Relax precision in pysawsim.histogram.Histogram bin_edges doctest.

[sawsim.git] / pysawsim / histogram.py
diff --git a/pysawsim/histogram.py b/pysawsim/histogram.py

index 880fd409ec4f8c1b487cf0b8eba2487f82cc6b8c..acd135955e1223df0a0b0f591ceb8849cee54230 100644 (file)
--- a/pysawsim/histogram.py
+++ b/pysawsim/histogram.py
@@ -22,12 +22,22 @@
  
  import numpy
  
+from . import log
+
+
+_multiprocess_can_split_ = True
+"""Allow nosetests to split tests between processes.
+"""
+
  
  class Histogram (object):
      """A histogram with a flexible comparison method, `residual()`.
  
      >>> h = Histogram()
      """
+    def __init__(self):
+        self.headings = None
+
      def calculate_bin_edges(self, data, bin_width):
          """
          >>> h = Histogram()
@@ -52,16 +62,16 @@ class Histogram (object):
  
          All bins should be of equal width (so we can calculate which
          bin a data point belongs to).
-
-        `data` should be a numpy array.
          """
-        self.bin_edges = bin_edges
+        data = numpy.array(data)
+        self.bin_edges = numpy.array(bin_edges)
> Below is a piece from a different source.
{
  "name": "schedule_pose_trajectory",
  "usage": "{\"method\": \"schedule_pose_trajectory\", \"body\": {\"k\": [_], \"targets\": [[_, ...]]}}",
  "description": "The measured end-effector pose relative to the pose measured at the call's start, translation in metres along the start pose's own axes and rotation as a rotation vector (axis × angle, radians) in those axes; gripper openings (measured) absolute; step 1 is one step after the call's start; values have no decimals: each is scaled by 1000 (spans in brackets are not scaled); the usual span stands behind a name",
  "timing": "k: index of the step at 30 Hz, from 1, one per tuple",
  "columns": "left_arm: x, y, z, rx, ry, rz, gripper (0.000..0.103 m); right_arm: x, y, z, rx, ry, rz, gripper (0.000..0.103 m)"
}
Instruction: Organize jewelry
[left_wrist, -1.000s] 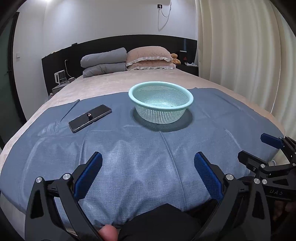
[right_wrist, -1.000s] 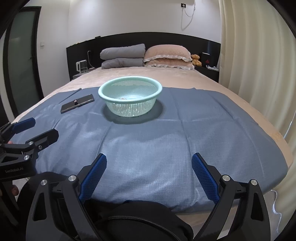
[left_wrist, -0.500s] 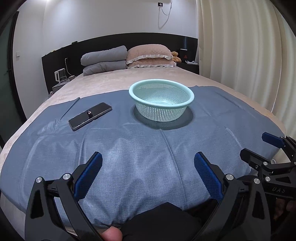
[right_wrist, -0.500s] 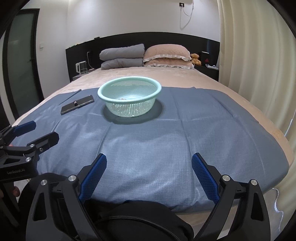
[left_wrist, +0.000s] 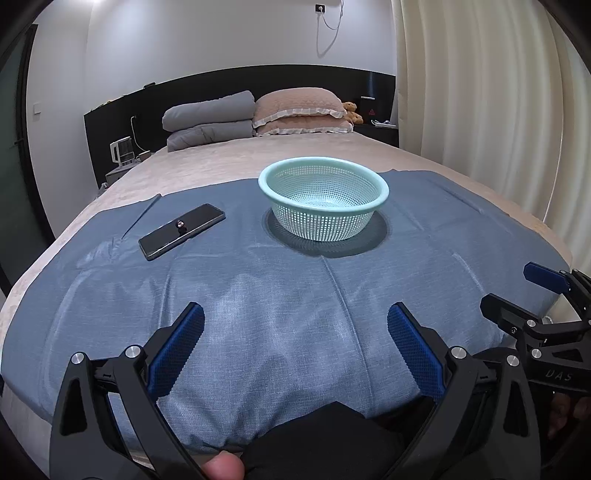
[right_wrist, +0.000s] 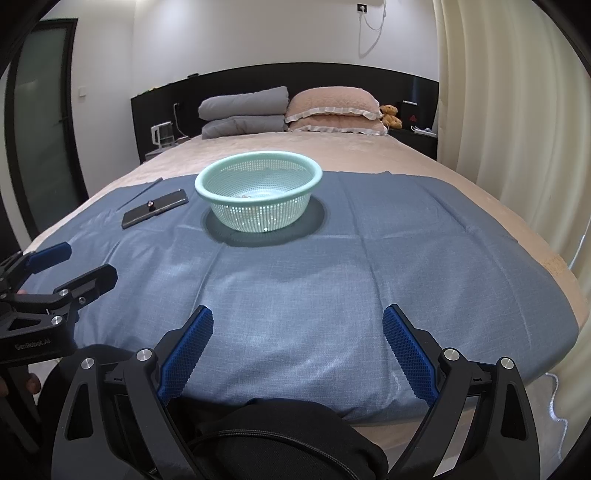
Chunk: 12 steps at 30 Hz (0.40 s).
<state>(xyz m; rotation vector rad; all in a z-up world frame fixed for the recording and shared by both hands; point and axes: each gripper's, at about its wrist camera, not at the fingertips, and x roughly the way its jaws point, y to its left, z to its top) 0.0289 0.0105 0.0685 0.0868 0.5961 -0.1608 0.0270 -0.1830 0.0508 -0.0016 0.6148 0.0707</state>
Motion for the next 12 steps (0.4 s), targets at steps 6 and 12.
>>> {"method": "schedule_pose_trajectory", "body": {"k": [6,12], "targets": [[-5,-2,-1,10,-23,12,97,0,-1,0,0,1,1,89],[-6,-5,-1,18,-27,22,97,-1,-1,0,1,-1,0,89]]}}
          bin_width = self.bin_edges[1] - self.bin_edges[0]
  
          bin_is = numpy.floor((data - self.bin_edges[0])/bin_width)
-        self.counts = []
-        for i in range(len(self.bin_edges)-1):
-            self.counts.append(sum(bin_is == i))
+        self.counts = numpy.zeros((len(self.bin_edges)-1,), dtype=numpy.int)
+        for i in range(len(self.counts)):
+            self.counts[i] = (bin_is == i).sum()
+        self.counts = numpy.array(self.counts)
          self.total = float(len(data)) # some data might be outside the bins
          self.mean = data.mean()
          self.std_dev = data.std()
@@ -76,40 +86,76 @@ class Histogram (object):
              <bin_edge><whitespace><count>
              ...
  
-        For example:
-
-
          `<bin_edge>` should mark the left-hand side of the bin, and
          all bins should be of equal width (so we know where the last
          one ends).
  
          >>> import StringIO
          >>> h = Histogram()
-        >>> h.from_stream(StringIO.StringIO('''# Force (N)\tUnfolding events
-        ... 150e-12\t10
-        ... 200e-12\t40
-        ... 250e-12\t5
+        >>> h.from_stream(StringIO.StringIO('''# Force (N)\\tUnfolding events
+        ... 150e-12\\t10
+        ... 200e-12\\t40
+        ... 250e-12\\t5
          ... '''))
+        >>> h.headings
+        ['Force (N)', 'Unfolding events']
          >>> h.total
          55.0
          >>> h.counts
          [10.0, 40.0, 5.0]
          >>> h.bin_edges  # doctest: +ELLIPSIS
-        [1.5e-10, 2.000...e-10, 2.500...e-10, 3e-10]
+        [1.5e-10, 2...e-10, 2.5...e-10, 3e-10]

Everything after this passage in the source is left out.